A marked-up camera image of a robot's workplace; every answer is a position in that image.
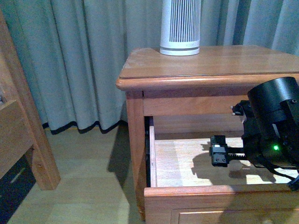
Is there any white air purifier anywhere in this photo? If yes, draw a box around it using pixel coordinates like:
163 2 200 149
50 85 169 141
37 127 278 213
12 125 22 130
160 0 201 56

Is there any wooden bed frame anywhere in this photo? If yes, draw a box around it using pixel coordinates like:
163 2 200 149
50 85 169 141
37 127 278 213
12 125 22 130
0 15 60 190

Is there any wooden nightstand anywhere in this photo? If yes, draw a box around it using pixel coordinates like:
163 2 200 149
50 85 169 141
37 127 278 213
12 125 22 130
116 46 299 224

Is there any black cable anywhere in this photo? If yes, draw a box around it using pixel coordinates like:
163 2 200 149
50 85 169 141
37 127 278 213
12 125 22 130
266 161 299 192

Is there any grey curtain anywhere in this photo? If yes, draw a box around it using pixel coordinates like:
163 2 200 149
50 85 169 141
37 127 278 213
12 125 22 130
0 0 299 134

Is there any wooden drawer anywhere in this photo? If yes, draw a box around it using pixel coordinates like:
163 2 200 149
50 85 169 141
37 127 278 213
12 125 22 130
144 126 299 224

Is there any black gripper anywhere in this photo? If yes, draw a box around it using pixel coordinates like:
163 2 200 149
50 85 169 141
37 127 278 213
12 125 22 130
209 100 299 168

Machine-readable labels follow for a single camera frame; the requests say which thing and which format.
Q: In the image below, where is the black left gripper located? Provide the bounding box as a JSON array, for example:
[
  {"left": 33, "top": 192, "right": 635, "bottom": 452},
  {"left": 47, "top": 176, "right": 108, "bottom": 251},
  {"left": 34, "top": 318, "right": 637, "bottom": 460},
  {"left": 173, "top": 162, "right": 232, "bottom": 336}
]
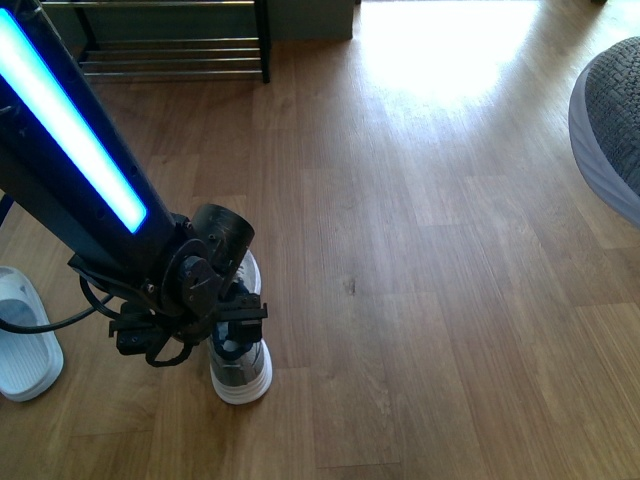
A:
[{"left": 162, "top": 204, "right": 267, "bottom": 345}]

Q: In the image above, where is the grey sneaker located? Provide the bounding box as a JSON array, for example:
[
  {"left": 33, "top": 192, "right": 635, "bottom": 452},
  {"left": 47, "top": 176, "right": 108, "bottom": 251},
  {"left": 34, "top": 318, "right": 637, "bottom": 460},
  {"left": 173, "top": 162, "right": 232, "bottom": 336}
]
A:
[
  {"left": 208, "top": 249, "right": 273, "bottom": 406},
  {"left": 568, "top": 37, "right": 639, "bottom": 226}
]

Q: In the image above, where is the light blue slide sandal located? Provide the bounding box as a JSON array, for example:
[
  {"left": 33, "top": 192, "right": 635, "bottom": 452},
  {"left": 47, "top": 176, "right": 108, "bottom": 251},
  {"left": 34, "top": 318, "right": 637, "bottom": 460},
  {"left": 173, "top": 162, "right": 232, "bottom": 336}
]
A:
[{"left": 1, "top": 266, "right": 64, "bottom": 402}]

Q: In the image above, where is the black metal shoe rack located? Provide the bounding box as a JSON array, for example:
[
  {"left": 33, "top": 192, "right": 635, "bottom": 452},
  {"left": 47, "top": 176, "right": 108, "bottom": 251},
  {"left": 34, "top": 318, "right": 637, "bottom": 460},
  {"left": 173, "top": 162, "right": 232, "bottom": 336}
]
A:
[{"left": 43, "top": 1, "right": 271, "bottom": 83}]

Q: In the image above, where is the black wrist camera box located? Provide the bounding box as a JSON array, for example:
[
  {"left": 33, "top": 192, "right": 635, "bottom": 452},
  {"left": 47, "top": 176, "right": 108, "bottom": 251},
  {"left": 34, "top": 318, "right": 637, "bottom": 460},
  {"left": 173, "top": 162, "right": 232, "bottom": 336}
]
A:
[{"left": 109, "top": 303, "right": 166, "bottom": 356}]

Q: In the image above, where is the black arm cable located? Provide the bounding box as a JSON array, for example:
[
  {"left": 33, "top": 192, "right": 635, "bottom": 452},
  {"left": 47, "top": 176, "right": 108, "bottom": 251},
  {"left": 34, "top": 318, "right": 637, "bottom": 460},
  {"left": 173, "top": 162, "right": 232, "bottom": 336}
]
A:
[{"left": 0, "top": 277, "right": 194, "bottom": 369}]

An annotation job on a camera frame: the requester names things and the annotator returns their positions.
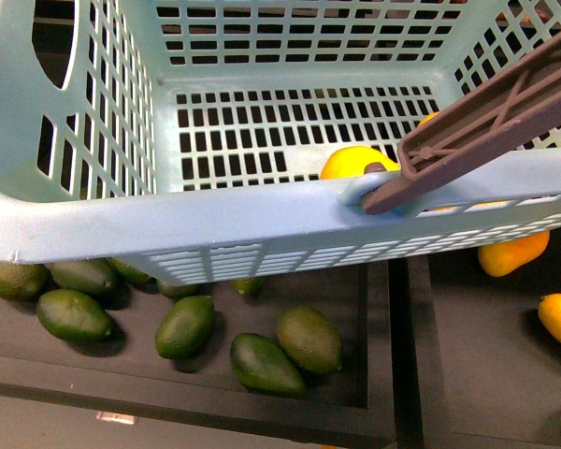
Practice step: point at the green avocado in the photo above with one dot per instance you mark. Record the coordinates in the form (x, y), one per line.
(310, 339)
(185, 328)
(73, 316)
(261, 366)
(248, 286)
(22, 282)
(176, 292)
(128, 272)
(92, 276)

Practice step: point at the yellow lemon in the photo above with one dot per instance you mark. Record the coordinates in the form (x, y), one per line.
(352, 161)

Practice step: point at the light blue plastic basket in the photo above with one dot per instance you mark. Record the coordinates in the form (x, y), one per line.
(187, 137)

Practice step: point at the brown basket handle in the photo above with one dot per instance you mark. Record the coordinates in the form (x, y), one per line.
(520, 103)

---

Search the listing above for the string "gripper". Copy every line that contains it.

Is there any black gripper anywhere in this photo? If yes, draw a box around it using pixel coordinates like:
Q: In the image below, where is the black left gripper located? Provide the bounding box as a JSON array, for example:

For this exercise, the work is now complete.